Artikel 12 - Uitvoering van het onderzoek en rapportage

Uit oogpunt van zorgvuldigheid is het van groot belang dat de onderzochte partij(en) de kans krijgt (krijgen) om te reageren op het (nog niet gepubliceerde) concept-onderzoeksrapport. Er vindt dan wederhoor plaats waarbij de feitelijke bevindingen die uit het onderzoek voortvloeien aan de betrokkenen worden voorgelegd met de vraag eventuele onjuistheden eruit te halen dan wel correcties voor te stellen. Indien van toepassing wordt de verantwoordelijke wethouder of het college de gelegenheid geboden om te reageren op de conceptaanbevelingen die de rekenkamer verbindt aan de (gecorrigeerde) bevindingen. Tot slot brengt de rekenkamer een definitief rapport naar buiten met bevindingen, conclusies en eventueel aanbevelingen.

Ook kan de rekenkamer variatie aanbrengen in de manier waarop de uitkomsten van onderzoek naar buiten worden gebracht. Naast rapporten kan worden gedacht aan het organiseren van conferenties en workshops of zelfs het publiceren van handreikingen. Vanzelfsprekend zal hieraan een rapportage ten grondslag liggen.

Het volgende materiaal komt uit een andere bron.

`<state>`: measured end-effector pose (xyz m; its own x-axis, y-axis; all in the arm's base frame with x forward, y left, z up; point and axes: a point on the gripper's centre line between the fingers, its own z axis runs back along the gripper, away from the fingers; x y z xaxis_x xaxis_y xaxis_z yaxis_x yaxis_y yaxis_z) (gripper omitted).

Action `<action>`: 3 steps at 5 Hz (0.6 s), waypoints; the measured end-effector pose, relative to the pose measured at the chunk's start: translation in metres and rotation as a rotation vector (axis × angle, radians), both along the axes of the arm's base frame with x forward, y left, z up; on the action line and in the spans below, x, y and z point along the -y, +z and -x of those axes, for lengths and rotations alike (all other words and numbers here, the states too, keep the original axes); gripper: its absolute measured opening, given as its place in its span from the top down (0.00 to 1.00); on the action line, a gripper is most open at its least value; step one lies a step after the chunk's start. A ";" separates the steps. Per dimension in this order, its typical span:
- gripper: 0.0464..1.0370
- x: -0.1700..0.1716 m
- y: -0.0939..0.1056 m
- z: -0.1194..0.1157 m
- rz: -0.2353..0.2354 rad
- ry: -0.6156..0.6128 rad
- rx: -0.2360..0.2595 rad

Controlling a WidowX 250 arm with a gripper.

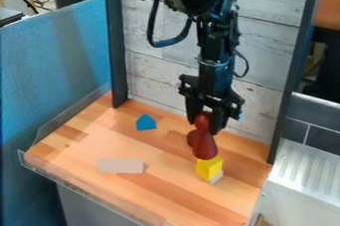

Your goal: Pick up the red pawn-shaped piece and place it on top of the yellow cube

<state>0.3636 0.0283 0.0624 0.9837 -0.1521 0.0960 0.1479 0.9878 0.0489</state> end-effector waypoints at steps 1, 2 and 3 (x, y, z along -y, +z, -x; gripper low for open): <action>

Artikel 13 - Vergaderfrequentie

Dit artikel behoeft geen toelichting.

Artikel 14 - Agenda

Met schriftelijk wordt mede bedoeld digitaal.

Artikel 15 - Vergaderquorum, stemmingsquorum

Dit artikel behoeft geen toelichting.

Artikel 16 - Secretariaat

Dit artikel behoeft geen toelichting.

Artikel 17 – Voorziening

Dit artikel behoeft geen toelichting.

Artikel 18 – Slotbepalingen

Dit artikel behoeft geen toelichting.